> **ASSIGNMENT**
The reply must consist of the entire listing, reproduced exactly.

=== Section Start ===

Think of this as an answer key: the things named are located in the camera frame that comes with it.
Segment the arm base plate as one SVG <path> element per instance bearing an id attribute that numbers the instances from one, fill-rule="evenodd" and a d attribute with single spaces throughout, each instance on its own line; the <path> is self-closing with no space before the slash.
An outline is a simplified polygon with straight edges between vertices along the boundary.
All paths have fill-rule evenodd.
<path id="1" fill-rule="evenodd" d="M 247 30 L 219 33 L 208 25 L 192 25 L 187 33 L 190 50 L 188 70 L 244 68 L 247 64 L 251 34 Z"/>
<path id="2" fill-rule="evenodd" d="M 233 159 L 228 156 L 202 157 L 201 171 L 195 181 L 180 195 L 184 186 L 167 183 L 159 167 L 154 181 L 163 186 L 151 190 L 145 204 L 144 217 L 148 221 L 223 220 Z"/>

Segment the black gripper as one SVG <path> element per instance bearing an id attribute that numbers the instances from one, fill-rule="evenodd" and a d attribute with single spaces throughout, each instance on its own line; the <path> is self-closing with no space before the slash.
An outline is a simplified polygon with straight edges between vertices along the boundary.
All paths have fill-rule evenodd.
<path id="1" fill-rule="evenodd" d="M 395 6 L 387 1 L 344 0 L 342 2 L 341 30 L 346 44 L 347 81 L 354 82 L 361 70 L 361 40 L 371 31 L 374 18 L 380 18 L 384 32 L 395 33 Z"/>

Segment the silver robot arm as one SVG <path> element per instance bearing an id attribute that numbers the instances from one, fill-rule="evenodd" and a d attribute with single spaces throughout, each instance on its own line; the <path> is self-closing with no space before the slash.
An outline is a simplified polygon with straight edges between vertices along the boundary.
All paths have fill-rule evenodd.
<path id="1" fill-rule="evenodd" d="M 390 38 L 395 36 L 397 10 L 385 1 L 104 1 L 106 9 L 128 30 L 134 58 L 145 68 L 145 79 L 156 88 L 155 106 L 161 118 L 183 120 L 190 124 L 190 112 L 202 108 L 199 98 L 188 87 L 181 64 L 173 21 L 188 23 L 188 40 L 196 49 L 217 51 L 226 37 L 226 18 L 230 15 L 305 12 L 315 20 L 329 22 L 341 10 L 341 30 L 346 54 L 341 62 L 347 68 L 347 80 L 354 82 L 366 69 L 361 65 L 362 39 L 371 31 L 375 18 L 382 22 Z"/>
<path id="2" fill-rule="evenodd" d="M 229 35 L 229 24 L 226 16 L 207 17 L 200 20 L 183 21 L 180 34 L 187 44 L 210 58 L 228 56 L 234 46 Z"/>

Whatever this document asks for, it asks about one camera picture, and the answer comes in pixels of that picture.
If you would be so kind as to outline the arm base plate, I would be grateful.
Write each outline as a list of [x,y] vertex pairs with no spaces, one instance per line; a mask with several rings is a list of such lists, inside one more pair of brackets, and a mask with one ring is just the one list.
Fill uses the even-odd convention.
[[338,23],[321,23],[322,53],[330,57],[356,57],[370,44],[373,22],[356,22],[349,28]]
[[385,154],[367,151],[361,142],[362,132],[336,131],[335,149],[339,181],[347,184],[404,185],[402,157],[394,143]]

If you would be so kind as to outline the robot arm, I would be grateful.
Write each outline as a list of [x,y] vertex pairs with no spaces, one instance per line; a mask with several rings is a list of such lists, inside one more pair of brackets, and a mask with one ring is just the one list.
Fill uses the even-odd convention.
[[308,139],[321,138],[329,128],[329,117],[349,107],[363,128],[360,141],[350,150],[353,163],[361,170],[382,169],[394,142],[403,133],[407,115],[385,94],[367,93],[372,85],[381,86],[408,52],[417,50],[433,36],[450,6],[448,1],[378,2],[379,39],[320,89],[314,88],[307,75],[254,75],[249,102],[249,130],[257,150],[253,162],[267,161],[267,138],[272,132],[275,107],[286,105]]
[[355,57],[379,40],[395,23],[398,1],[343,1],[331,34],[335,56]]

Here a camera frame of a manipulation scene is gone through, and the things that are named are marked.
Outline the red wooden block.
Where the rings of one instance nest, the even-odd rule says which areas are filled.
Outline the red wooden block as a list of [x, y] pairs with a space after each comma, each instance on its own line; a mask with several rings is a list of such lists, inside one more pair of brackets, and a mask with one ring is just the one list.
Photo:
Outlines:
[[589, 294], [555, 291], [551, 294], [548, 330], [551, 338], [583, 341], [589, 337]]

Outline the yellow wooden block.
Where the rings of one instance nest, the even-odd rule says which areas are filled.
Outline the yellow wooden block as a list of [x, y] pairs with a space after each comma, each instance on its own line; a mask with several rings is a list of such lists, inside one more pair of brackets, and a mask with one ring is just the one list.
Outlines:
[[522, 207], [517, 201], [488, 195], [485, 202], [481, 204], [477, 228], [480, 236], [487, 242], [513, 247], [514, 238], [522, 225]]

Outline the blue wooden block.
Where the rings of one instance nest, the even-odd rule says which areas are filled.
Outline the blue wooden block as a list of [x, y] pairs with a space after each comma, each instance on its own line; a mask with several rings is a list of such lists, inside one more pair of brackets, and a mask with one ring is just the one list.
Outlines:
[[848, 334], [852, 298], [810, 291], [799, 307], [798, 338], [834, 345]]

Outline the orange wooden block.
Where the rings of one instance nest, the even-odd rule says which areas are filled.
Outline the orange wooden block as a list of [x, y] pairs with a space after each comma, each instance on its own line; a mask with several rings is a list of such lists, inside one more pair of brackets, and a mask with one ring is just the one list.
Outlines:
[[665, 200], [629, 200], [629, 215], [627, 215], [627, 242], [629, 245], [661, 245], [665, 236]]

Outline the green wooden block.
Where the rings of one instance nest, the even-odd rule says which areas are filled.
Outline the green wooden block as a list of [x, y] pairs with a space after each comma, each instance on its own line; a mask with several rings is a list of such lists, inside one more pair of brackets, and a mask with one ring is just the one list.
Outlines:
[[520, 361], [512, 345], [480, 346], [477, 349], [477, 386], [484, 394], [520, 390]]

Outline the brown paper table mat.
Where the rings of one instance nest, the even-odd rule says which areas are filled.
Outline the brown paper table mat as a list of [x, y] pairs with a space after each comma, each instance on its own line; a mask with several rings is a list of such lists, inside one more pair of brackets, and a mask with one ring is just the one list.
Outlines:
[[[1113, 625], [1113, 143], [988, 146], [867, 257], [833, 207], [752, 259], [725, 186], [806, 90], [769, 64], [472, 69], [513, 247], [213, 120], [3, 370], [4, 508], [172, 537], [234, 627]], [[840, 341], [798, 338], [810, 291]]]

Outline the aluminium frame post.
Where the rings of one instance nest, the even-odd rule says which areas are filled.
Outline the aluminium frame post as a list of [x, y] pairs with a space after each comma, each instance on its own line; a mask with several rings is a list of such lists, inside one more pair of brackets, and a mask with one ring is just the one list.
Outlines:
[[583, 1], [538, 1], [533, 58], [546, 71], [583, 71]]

=== Section End ===

> **YOUR SOLUTION**
Think of this as an answer key: the things named are located in the camera frame that comes with it.
Segment the arm base plate as one SVG <path> element per instance bearing an id attribute that numbers the instances from one, fill-rule="evenodd" and a d attribute with single spaces throughout, each instance on its own line; the <path> is self-closing with no space before the slash.
An outline is a simplified polygon with straight edges between vertices along the boundary.
All paths have fill-rule evenodd.
<path id="1" fill-rule="evenodd" d="M 247 30 L 219 33 L 208 25 L 192 25 L 187 33 L 190 50 L 188 70 L 244 68 L 247 64 L 251 34 Z"/>
<path id="2" fill-rule="evenodd" d="M 233 159 L 228 156 L 202 157 L 201 171 L 195 181 L 180 195 L 184 186 L 167 183 L 159 167 L 154 181 L 163 186 L 151 190 L 145 204 L 144 217 L 148 221 L 223 220 Z"/>

Segment the black gripper as one SVG <path> element per instance bearing an id attribute that numbers the instances from one, fill-rule="evenodd" and a d attribute with single spaces throughout, each instance on its own line; the <path> is self-closing with no space before the slash.
An outline is a simplified polygon with straight edges between vertices along the boundary.
All paths have fill-rule evenodd.
<path id="1" fill-rule="evenodd" d="M 395 6 L 387 1 L 344 0 L 342 2 L 341 30 L 346 44 L 347 81 L 354 82 L 361 70 L 361 40 L 371 31 L 374 18 L 380 18 L 384 32 L 395 33 Z"/>

Segment the silver robot arm as one SVG <path> element per instance bearing an id attribute that numbers the instances from one, fill-rule="evenodd" and a d attribute with single spaces throughout, each instance on its own line; the <path> is self-closing with no space before the slash.
An outline is a simplified polygon with straight edges between vertices along the boundary.
All paths have fill-rule evenodd.
<path id="1" fill-rule="evenodd" d="M 390 38 L 395 36 L 397 10 L 385 1 L 104 1 L 106 9 L 128 30 L 134 58 L 145 68 L 145 79 L 156 88 L 155 106 L 161 118 L 183 120 L 190 124 L 190 112 L 202 108 L 199 98 L 188 87 L 181 64 L 173 21 L 188 23 L 188 40 L 196 49 L 217 51 L 226 37 L 226 18 L 230 15 L 305 12 L 315 20 L 329 22 L 341 10 L 341 30 L 346 54 L 341 62 L 347 68 L 347 80 L 354 82 L 366 69 L 361 65 L 362 39 L 371 31 L 375 18 L 382 22 Z"/>
<path id="2" fill-rule="evenodd" d="M 229 35 L 229 24 L 226 16 L 207 17 L 200 20 L 183 21 L 180 34 L 187 44 L 210 58 L 228 56 L 234 46 Z"/>

Whatever this document asks for, it asks about one camera picture, and the answer comes in pixels of that picture.
If you would be so kind as to outline the arm base plate, I would be grateful.
Write each outline as a list of [x,y] vertex pairs with no spaces, one instance per line; a mask with several rings is a list of such lists, inside one more pair of brackets, and a mask with one ring is just the one list.
Fill uses the even-odd convention.
[[338,23],[321,23],[322,53],[330,57],[356,57],[370,44],[373,22],[356,22],[349,28]]
[[385,154],[367,151],[361,142],[362,132],[336,131],[335,149],[339,181],[347,184],[404,185],[402,157],[394,143]]

If you would be so kind as to outline the robot arm, I would be grateful.
Write each outline as a list of [x,y] vertex pairs with no spaces, one instance per line; a mask with several rings is a list of such lists, inside one more pair of brackets, and a mask with one ring is just the one list.
Fill uses the even-odd convention.
[[308,139],[321,138],[329,128],[329,117],[349,107],[363,128],[360,141],[350,150],[353,163],[361,170],[382,169],[394,142],[403,133],[407,115],[385,94],[367,93],[372,85],[381,86],[408,52],[417,50],[433,36],[450,6],[448,1],[378,2],[379,39],[320,89],[314,88],[307,75],[254,75],[249,102],[249,130],[257,150],[253,162],[267,161],[267,138],[272,132],[275,107],[286,105]]
[[355,57],[379,40],[395,23],[398,1],[343,1],[331,34],[335,56]]

Here a camera frame of a manipulation scene is gone through, and the things that are named are marked.
Outline the red wooden block.
Where the rings of one instance nest, the even-odd rule says which areas are filled.
Outline the red wooden block as a list of [x, y] pairs with a space after each comma, each instance on its own line; a mask with several rings is a list of such lists, inside one more pair of brackets, and a mask with one ring is just the one list.
Photo:
Outlines:
[[589, 294], [555, 291], [551, 294], [548, 330], [551, 338], [583, 341], [589, 337]]

Outline the yellow wooden block.
Where the rings of one instance nest, the even-odd rule says which areas are filled.
Outline the yellow wooden block as a list of [x, y] pairs with a space after each comma, each instance on its own line; a mask with several rings is a list of such lists, inside one more pair of brackets, and a mask with one ring is just the one list.
Outlines:
[[522, 207], [517, 201], [488, 195], [485, 202], [481, 204], [477, 228], [480, 236], [487, 242], [513, 247], [514, 238], [522, 225]]

Outline the blue wooden block.
Where the rings of one instance nest, the even-odd rule says which areas are filled.
Outline the blue wooden block as a list of [x, y] pairs with a space after each comma, each instance on its own line; a mask with several rings is a list of such lists, inside one more pair of brackets, and a mask with one ring is just the one list.
Outlines:
[[848, 334], [852, 298], [810, 291], [799, 307], [798, 338], [834, 345]]

Outline the orange wooden block.
Where the rings of one instance nest, the even-odd rule says which areas are filled.
Outline the orange wooden block as a list of [x, y] pairs with a space after each comma, each instance on its own line; a mask with several rings is a list of such lists, inside one more pair of brackets, and a mask with one ring is just the one list.
Outlines:
[[665, 200], [629, 200], [629, 215], [627, 215], [627, 242], [629, 245], [661, 245], [665, 236]]

Outline the green wooden block.
Where the rings of one instance nest, the even-odd rule says which areas are filled.
Outline the green wooden block as a list of [x, y] pairs with a space after each comma, each instance on its own line; a mask with several rings is a list of such lists, inside one more pair of brackets, and a mask with one ring is just the one list.
Outlines:
[[520, 361], [512, 345], [480, 346], [477, 349], [477, 386], [484, 394], [520, 390]]

Outline the brown paper table mat.
Where the rings of one instance nest, the even-odd rule says which areas are filled.
Outline the brown paper table mat as a list of [x, y] pairs with a space after each comma, each instance on its own line; a mask with several rings is a list of such lists, inside one more pair of brackets, and a mask with one ring is just the one list.
Outlines:
[[[1113, 625], [1113, 143], [988, 146], [867, 257], [833, 207], [752, 259], [725, 186], [806, 90], [769, 64], [472, 69], [513, 247], [213, 120], [3, 370], [4, 508], [172, 537], [234, 627]], [[840, 341], [798, 338], [810, 291]]]

Outline the aluminium frame post.
Where the rings of one instance nest, the even-odd rule says which areas are filled.
Outline the aluminium frame post as a list of [x, y] pairs with a space after each comma, each instance on its own line; a mask with several rings is a list of such lists, inside one more pair of brackets, and a mask with one ring is just the one list.
Outlines:
[[583, 1], [538, 1], [533, 58], [546, 71], [583, 71]]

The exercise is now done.